Without accounting for recovered sulfur, electrochemical sulfur oxidation costs approximately 50-75% less than conventional hydrodesulfurization (Figure 2). Both inorganic sulfur (e.g., H₂S and elemental sulfur) and organosulfur compounds can be oxidized to sulfate, which can be selectively recovered as value-added sulfate products, such as ammonium sulfate fertilizer.¹⁰ In particular, a large portion of sulfur in sour crudes is comprised of bulky benzothiophenes, which are recalcitrant to most conventional treatments (resonance stabilization of 125 kJ/mol)² but may be degraded electrochemically.¹¹ Electrochemical approaches replace expensive, energy-intensive chemical inputs and reaction conditions with ambient electrons;¹² this substitution obviates expensive supply chains and enables sulfur removal in remote and decentralized settings, where many oil wells are located. Electrochemical oxidation of hydrogen sulfide has been observed in municipal wastewater, but leads to unpredictable mixtures of organic sulfur, sulfide, and sulfate.¹³ While the current electrochemical process could remove inorganic sulfides from sour crude oil, the oxidation mechanisms of organic sulfur compounds and product speciation are not well characterized. Passivation by deposition of elemental sulfur has been identified as one rate-limiting phenomenon,¹⁴ but has not been systematically compared to other transport and transformation steps. Thus, we address two fundamental knowledge gaps in this work: identifying the rate-limiting phenomena of the process and prioritizing electrolyte constituents that affect product speciation.
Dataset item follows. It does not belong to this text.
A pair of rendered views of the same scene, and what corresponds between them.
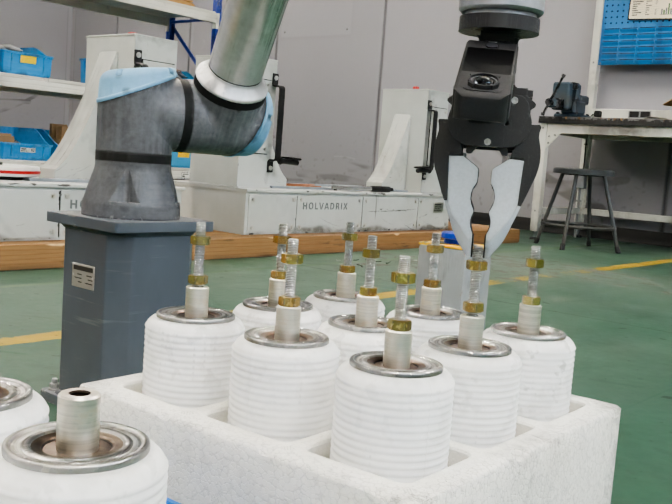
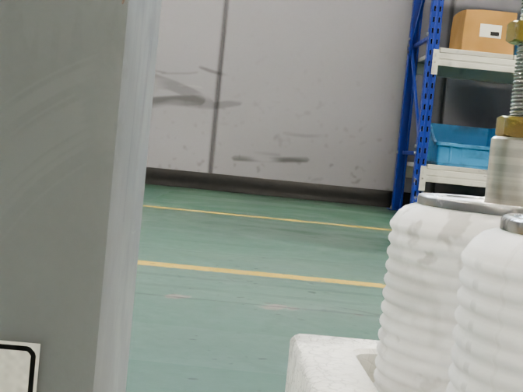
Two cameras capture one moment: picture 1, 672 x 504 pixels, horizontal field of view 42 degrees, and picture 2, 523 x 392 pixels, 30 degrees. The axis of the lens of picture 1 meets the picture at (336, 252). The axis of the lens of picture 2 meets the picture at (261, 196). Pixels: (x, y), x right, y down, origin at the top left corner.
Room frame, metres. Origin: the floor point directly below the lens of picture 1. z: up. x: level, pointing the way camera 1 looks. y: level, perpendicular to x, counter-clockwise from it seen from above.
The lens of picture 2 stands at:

Mechanisms of electrochemical sulfur oxidation were probed through three complementary tasks: (i) bulk solution experiments to determine observed rate constants, (ii) electrode characterization to determine effects of sulfur oxidation on the anode surface and interior, and (iii) analysis of transient solution species to understand boundary layer reactions. Rate constants were calculated separately and compared in two-component solutions. Cyclic voltammetry and scanning electrochemical microscopy were used to identify boundary layer intermediates. Limiting steps of the sulfur oxidation have been identified, and parameters such as current density have been tuned to achieve ideal sulfate production. Result of the study will be utilized to develop an electrochemical device optimized for extracting sulfuric acid from effluents and producing ammonium sulfate.